Through integrations across Cisco technologies with Splunk, customers gain unmatched visibility and correlation of data insights across their networks, infrastructure, and applications to improve the reliability of their entire digital estate.

“Our mission is clear – to help organisations put AI applications and agents to work, while retaining visibility and control,” said Patrick Lin, SVP and GM of Splunk Observability. 

“With the latest innovations in Splunk Observability, we are empowering enterprises to proactively monitor their critical applications and digital services with ease, resolve issues before they escalate, and ensure the value and outcomes they derive from observability are commensurate with the cost.”
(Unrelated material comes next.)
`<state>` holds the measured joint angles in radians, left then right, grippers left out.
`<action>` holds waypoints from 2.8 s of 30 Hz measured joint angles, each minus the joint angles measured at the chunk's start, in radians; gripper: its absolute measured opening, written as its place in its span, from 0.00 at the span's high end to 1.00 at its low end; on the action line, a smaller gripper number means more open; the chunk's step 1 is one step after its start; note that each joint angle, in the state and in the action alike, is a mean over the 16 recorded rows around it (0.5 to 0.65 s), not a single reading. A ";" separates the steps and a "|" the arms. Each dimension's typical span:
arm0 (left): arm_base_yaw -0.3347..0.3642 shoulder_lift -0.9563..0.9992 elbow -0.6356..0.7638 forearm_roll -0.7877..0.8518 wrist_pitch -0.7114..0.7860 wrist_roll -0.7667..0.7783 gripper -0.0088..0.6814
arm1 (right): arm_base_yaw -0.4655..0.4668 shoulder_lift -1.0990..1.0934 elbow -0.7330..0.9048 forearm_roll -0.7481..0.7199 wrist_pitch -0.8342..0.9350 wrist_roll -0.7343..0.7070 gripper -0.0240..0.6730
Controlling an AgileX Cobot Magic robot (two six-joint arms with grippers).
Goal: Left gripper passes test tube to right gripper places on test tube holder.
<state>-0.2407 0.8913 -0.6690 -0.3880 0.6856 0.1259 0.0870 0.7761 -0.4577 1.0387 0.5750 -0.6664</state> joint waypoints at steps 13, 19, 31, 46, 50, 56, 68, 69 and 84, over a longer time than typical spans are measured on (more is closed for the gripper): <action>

The new innovations will deploy AI agents to automate telemetry collection and alert configuration, detect issues, identify root causes, and recommend fixes – freeing ITOps and engineering teams to focus on innovation. These advancements include:

  • AI Troubleshooting Agents: Offered in Splunk Observability Cloud and Splunk AppDynamics, these agentic AI features automatically analyse incidents and surface potential root causes, helping users to quickly act on issues.
  • Event iQ: Offered in Splunk IT Service Intelligence (ITSI), Event iQ helps teams easily set up automated alert correlation to quickly reduce alert noise and gain clear context on grouped alerts.
  • ITSI Episode Summarisation: In conjunction with AI-driven alert correlation through Event iQ, Episode Summarisation in Splunk ITSI automatically provides overviews of grouped alerts, including trends, impact and root cause, to help troubleshoot faster.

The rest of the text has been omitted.